Il vit Daniel se gratter les bras, faisant suinter ses plaies encore davantage. Machinalement, il lui saisit le poignet pour le faire arrêter. Daniel tressaillit sous le contact et le regarda étrangement. A ce moment, le père Simon entra. Il haussa un sourcil en voyant la scène. Vivian lâcha le bras de Daniel.

-Père Simon, salua-t-il. Je vous ai fait lever bien tôt.

-Sire Vivian, vous savez bien que je me lève à l’aube. Et il ne reste plus guère de monde encore endormi entre ces murs.

Sa voix ordinairement placide trahissait mal son inquiétude. Il regardait Vivian, tout en jetant de brefs regards à Daniel.

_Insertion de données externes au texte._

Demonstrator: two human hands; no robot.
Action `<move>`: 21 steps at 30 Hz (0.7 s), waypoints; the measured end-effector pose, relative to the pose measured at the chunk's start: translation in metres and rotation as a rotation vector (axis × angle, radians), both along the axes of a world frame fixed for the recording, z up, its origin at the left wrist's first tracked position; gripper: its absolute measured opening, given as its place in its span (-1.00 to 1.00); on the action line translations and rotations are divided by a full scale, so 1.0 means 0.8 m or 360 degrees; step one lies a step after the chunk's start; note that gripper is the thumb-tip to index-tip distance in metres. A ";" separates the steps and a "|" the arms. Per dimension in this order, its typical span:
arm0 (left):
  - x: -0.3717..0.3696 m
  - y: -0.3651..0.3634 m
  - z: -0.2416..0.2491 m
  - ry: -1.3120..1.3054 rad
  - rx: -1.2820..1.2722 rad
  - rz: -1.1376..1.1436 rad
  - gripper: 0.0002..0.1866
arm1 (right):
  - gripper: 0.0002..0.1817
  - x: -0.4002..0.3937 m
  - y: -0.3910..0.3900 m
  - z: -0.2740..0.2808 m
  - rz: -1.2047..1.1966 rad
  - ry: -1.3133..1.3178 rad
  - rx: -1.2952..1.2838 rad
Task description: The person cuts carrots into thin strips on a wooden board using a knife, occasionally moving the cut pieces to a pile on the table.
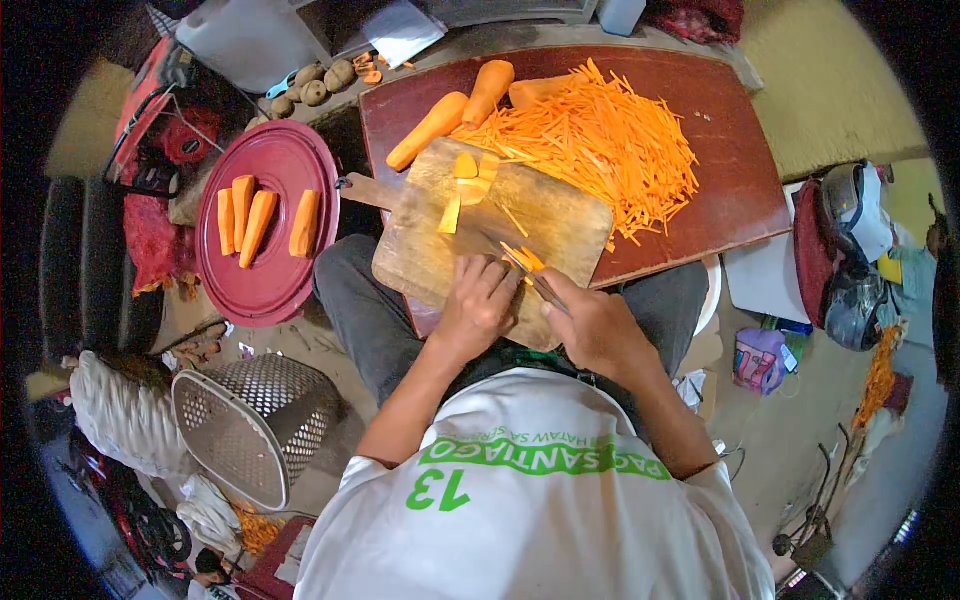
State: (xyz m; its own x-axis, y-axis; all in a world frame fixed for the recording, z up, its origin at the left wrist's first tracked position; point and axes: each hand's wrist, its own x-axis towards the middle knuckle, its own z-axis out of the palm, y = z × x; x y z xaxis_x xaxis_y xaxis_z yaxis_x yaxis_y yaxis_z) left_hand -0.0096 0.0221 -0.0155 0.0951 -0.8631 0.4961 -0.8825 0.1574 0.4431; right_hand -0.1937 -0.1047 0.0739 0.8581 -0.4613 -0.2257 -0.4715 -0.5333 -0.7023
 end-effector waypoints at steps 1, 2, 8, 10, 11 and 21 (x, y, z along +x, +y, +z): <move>0.000 -0.001 0.002 -0.0017 -0.0014 0.0009 -0.40 | -0.59 -0.002 0.000 0.004 -0.0016 0.0047 0.0015; -0.001 -0.001 0.003 -0.0028 -0.0027 0.0023 -0.41 | -0.59 -0.007 0.000 0.011 -0.0026 0.0100 0.0031; 0.000 0.003 -0.010 -0.0005 -0.0012 0.0004 -0.26 | -0.59 -0.022 0.005 0.026 0.0057 0.0261 0.0028; -0.001 0.001 -0.007 -0.0005 -0.0027 0.0005 -0.34 | -0.60 -0.012 0.008 0.017 0.0036 0.0175 -0.0001; -0.002 0.000 -0.005 -0.0007 -0.0037 0.0004 -0.39 | -0.60 -0.005 0.006 0.003 0.0037 0.0061 -0.0056; 0.000 0.003 -0.001 -0.0012 -0.0033 0.0004 -0.37 | -0.59 -0.024 0.007 0.022 0.0033 0.0198 0.0001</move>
State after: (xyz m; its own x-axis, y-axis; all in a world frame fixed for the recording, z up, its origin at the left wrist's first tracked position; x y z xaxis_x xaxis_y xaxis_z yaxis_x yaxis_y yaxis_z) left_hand -0.0097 0.0248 -0.0161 0.0935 -0.8524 0.5145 -0.8861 0.1644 0.4333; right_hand -0.2132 -0.0992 0.0913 0.8328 -0.4435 -0.3314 -0.5438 -0.5433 -0.6396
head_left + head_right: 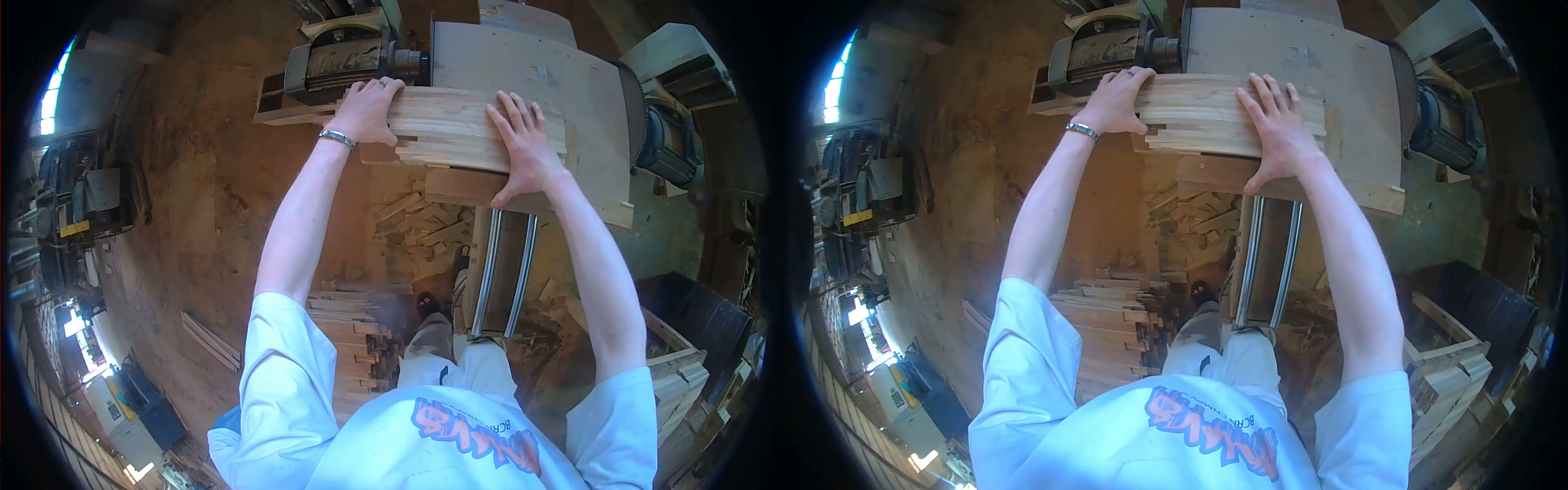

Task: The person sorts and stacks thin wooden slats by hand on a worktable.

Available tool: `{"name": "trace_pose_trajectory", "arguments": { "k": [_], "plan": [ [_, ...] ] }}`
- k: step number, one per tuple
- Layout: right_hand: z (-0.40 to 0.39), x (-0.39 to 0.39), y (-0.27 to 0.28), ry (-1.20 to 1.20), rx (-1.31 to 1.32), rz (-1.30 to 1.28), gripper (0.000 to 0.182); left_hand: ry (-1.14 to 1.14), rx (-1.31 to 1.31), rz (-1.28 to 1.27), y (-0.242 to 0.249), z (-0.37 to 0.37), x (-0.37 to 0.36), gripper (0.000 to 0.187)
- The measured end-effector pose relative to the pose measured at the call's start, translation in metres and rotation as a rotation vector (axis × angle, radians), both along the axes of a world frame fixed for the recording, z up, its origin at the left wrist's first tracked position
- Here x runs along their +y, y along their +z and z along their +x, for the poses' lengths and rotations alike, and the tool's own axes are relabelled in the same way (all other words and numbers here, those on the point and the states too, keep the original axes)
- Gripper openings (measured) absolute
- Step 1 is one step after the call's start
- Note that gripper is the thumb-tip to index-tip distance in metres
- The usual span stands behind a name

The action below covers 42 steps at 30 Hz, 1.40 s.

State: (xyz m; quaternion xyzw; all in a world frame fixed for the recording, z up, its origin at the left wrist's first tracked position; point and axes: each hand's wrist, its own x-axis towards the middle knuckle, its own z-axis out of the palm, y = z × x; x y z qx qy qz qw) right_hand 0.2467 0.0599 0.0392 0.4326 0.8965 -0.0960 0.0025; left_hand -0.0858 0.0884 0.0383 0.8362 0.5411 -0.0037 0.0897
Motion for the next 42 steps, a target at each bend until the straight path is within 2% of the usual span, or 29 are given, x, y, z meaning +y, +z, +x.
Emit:
{"name": "trace_pose_trajectory", "arguments": {
  "k": [42],
  "plan": [
    [0.003, 0.003, -0.024, -0.016, 0.001, 0.121, 0.160, -0.085, 0.013, 0.082, -0.017, -0.004, 0.015, 0.102]
  ]
}}
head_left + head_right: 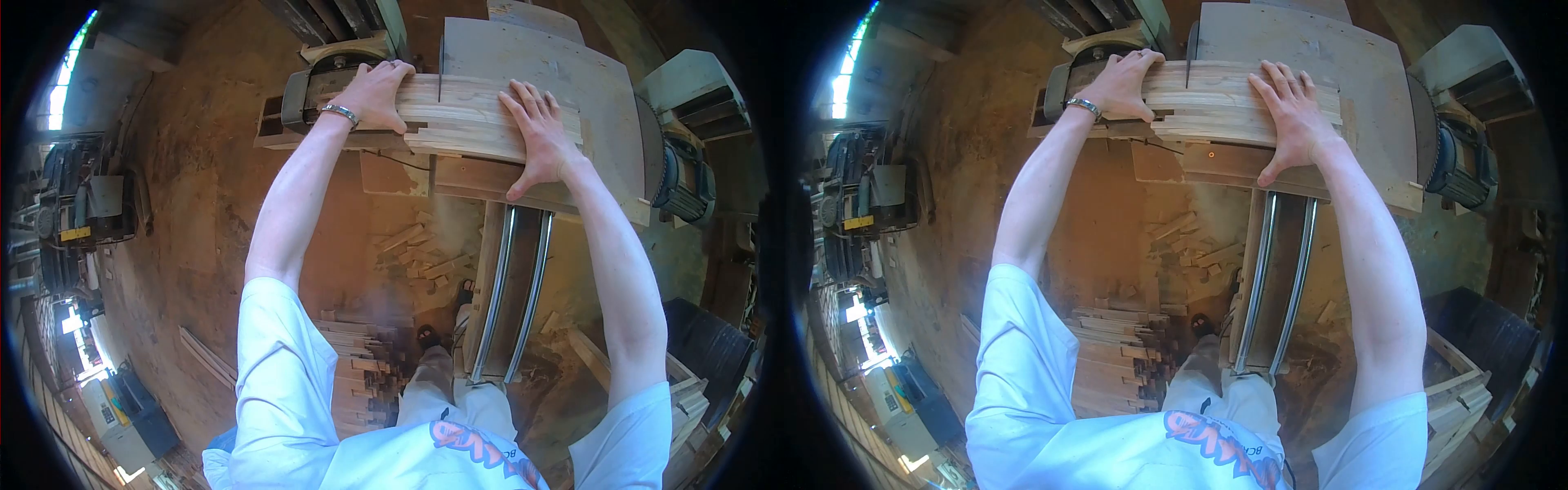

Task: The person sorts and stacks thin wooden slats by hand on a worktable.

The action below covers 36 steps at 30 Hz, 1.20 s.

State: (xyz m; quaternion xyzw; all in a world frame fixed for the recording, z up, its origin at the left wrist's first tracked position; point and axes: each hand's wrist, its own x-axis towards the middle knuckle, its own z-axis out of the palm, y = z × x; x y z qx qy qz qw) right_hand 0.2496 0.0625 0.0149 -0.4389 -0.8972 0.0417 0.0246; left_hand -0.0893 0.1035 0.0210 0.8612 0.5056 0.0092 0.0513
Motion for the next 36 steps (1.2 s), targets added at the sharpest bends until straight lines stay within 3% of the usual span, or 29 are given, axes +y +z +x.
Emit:
{"name": "trace_pose_trajectory", "arguments": {
  "k": [28, 36],
  "plan": [
    [0.003, 0.016, -0.017, 0.019, 0.022, 0.045, 0.160, 0.013, 0.018, 0.015, -0.011, -0.002, 0.016, 0.103],
    [0.006, 0.024, -0.026, 0.032, 0.039, 0.044, 0.160, 0.158, -0.045, 0.010, -0.009, -0.017, 0.021, 0.103]
  ]
}}
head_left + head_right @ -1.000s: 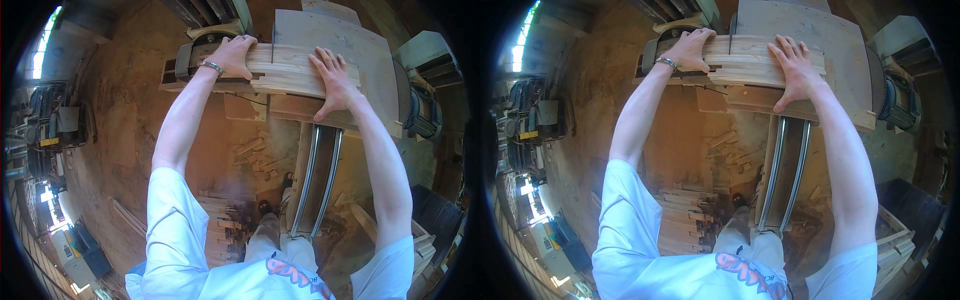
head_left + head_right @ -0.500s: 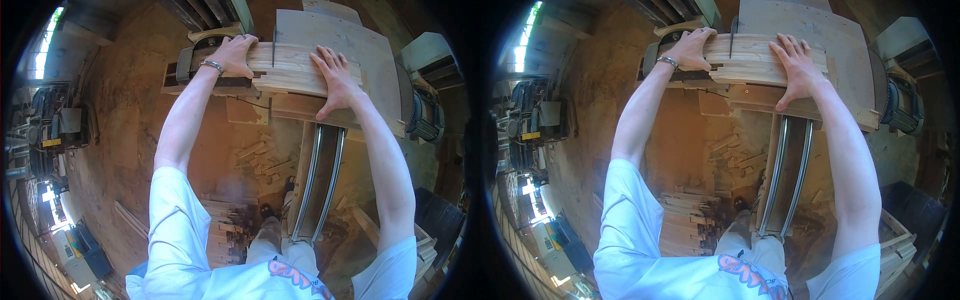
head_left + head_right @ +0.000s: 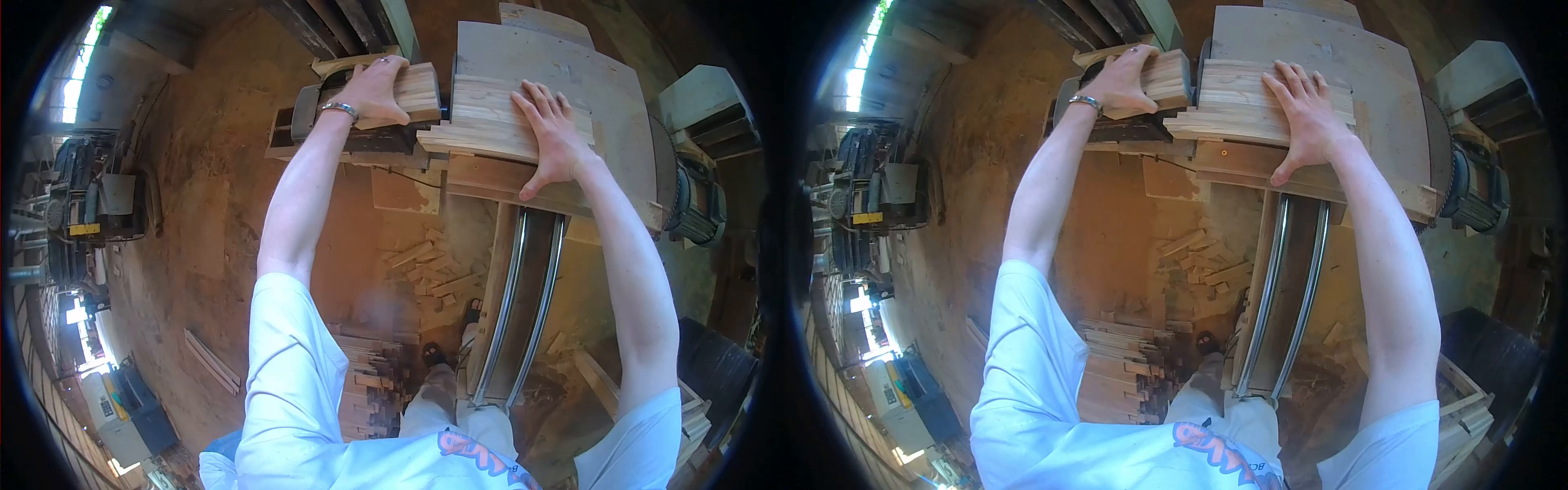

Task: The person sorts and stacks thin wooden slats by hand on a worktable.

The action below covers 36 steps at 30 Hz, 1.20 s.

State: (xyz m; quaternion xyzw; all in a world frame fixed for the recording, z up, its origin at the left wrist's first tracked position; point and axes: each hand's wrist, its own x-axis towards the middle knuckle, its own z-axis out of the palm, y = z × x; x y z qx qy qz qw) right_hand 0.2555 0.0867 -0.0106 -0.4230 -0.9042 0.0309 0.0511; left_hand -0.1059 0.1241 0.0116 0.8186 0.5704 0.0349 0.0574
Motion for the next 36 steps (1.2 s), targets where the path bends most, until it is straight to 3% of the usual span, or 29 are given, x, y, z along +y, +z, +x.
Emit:
{"name": "trace_pose_trajectory", "arguments": {
  "k": [5, 10, 12, 13, 16, 18, 19, 20, 21, 22, 23, 25, 29, 36],
  "plan": [
    [0.002, 0.010, -0.008, -0.005, -0.004, 0.003, 0.160, 0.093, -0.138, 0.050, 0.003, -0.025, -0.015, 0.105],
    [0.005, 0.020, -0.019, 0.000, -0.001, 0.007, 0.159, 0.215, -0.255, 0.152, -0.005, -0.058, -0.111, 0.101],
    [0.006, 0.028, -0.023, 0.007, 0.006, 0.020, 0.158, 0.336, -0.491, 0.092, -0.022, -0.064, -0.175, 0.099],
    [0.005, 0.034, -0.024, 0.005, 0.001, 0.027, 0.157, 0.311, -0.731, 0.077, -0.031, -0.060, -0.210, 0.098],
    [0.004, 0.049, -0.027, -0.045, -0.003, -0.027, 0.154, 0.542, -0.685, 0.012, -0.053, -0.037, -0.343, 0.099],
    [-0.004, 0.065, -0.013, -0.140, 0.036, -0.163, 0.151, 0.617, -0.928, -0.192, -0.078, -0.021, -0.427, 0.106],
    [-0.010, 0.070, -0.012, -0.156, 0.031, -0.152, 0.149, 0.659, -0.925, -0.234, -0.102, -0.020, -0.476, 0.108],
    [-0.016, 0.074, -0.011, -0.173, 0.022, -0.151, 0.148, 0.784, -1.050, -0.309, -0.088, 0.009, -0.506, 0.109],
    [-0.020, 0.070, -0.013, -0.190, 0.011, -0.152, 0.147, 0.818, -0.966, -0.366, -0.103, 0.016, -0.551, 0.109],
    [-0.023, 0.064, -0.012, -0.189, -0.008, -0.150, 0.147, 0.936, -1.083, -0.391, -0.104, 0.036, -0.587, 0.110],
    [-0.024, 0.059, -0.012, -0.191, -0.028, -0.144, 0.147, 0.898, -1.150, -0.399, -0.128, 0.037, -0.632, 0.111],
    [-0.024, 0.044, 0.000, -0.177, -0.053, -0.135, 0.146, 1.003, -1.252, -0.476, -0.107, 0.063, -0.671, 0.109],
    [-0.019, -0.014, 0.005, -0.127, -0.067, -0.203, 0.149, 1.003, -1.327, -0.517, -0.085, 0.084, -0.697, 0.110],
    [-0.017, -0.159, -0.006, -0.035, -0.337, -0.286, 0.163, 0.760, -1.431, -0.359, -0.060, 0.055, -0.690, 0.108]
  ]
}}
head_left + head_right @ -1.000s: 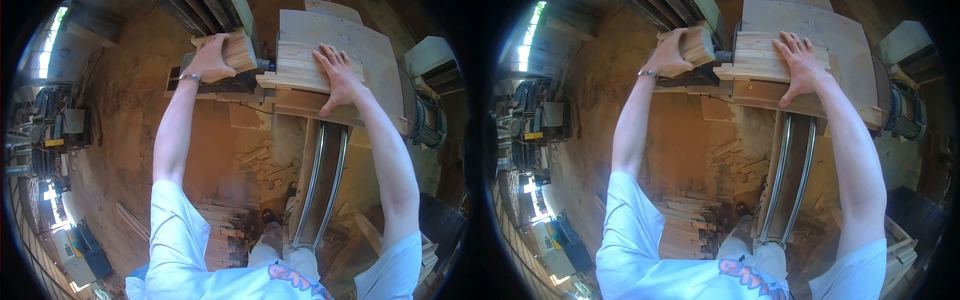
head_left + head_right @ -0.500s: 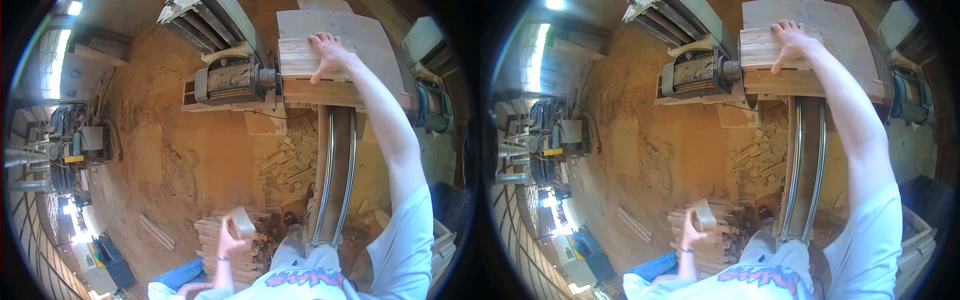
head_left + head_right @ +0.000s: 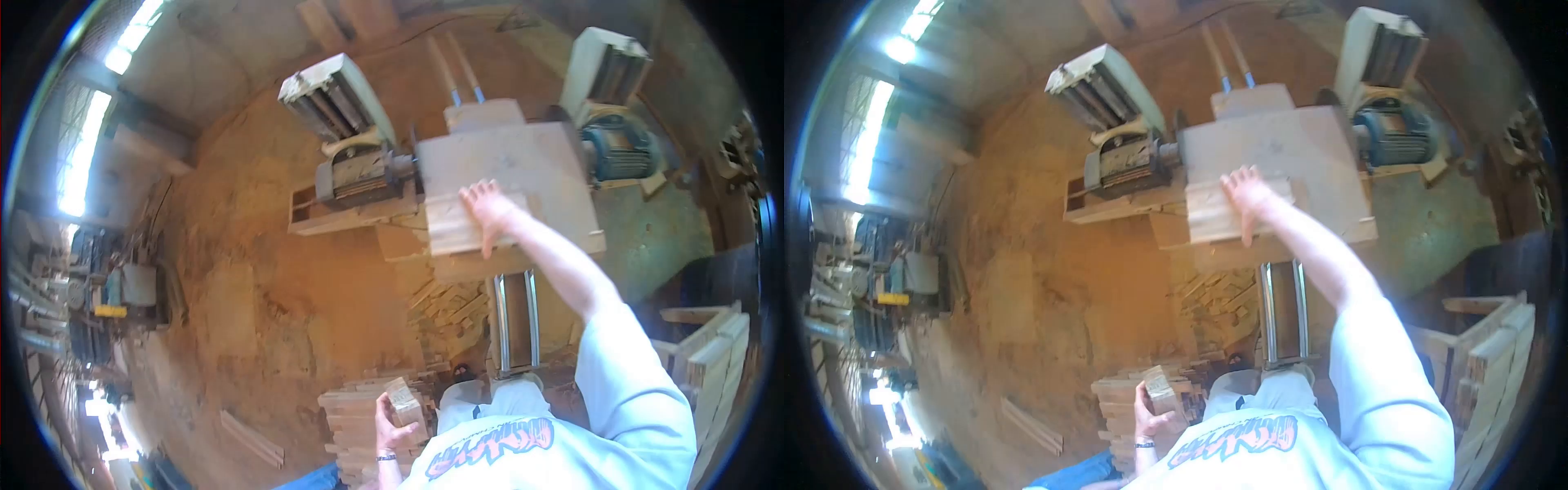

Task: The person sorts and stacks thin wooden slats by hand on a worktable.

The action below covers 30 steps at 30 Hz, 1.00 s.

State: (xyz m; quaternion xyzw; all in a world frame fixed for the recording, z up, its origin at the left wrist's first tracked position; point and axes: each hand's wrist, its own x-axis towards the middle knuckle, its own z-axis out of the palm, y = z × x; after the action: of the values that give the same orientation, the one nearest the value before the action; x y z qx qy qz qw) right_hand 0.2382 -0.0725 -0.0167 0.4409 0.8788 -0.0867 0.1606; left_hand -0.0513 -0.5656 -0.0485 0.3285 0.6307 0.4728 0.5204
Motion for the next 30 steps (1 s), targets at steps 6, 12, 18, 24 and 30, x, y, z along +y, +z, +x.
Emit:
{"name": "trace_pose_trajectory", "arguments": {
  "k": [6, 12, 18, 24, 30],
  "plan": [
    [0.017, -0.149, -0.009, 0.026, 0.227, 0.022, 0.144, -0.004, -0.095, 0.092, -0.014, -0.041, -0.025, 0.101],
    [0.016, -0.232, 0.030, -0.021, 0.277, -0.292, 0.137, 0.173, -0.229, 0.020, -0.015, -0.091, -0.062, 0.087],
    [0.009, -0.301, -0.003, -0.204, 0.648, -0.707, 0.129, 0.291, -0.348, -0.050, 0.001, -0.119, -0.074, 0.086],
    [0.078, -0.450, 0.018, -0.554, 1.632, -1.121, 0.125, 0.116, -0.359, 0.082, 0.047, -0.088, 0.000, 0.088],
    [0.226, -0.615, -0.014, -0.930, 2.292, -0.750, 0.100, 0.018, -0.179, 0.313, 0.155, 0.128, 0.079, 0.088]
  ]
}}
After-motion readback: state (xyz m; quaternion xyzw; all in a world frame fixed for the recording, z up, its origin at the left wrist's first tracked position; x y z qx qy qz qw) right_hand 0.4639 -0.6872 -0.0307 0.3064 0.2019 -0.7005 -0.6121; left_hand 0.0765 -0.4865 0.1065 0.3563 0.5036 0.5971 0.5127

-Vous aurez peut-être besoin d’aide, reprit le jeune duc. Jehan vous aidera. Je souhaite que vous montiez Daniel en sa chambre et que… eh bien, que vous apportiez tous les soins nécessaires.

Il fixa un point sur un mur derrière le prêtre. Il voulait rester impassible et ne désirait pas voir les réactions que ses paroles suscitaient. Voilà, il l’avait dit : il sortait Daniel de sa prison, il le sauvait. Et ensuite ? Il serait toujours temps de voir ensuite. En attendant, il avait la sensation vague d’avoir rattrapé un des fils ténus de son destin. Toujours sans regarder personne, il ajouta :

-Je ferais monter de l’eau chaude et du savon. Faites appeler dès que vous avez besoin de quelque chose.

Puis il sortit de la geôle, sans un regard en arrière. Peut-être allait-il regretter sa miséricorde, mais il était trop tard à présent.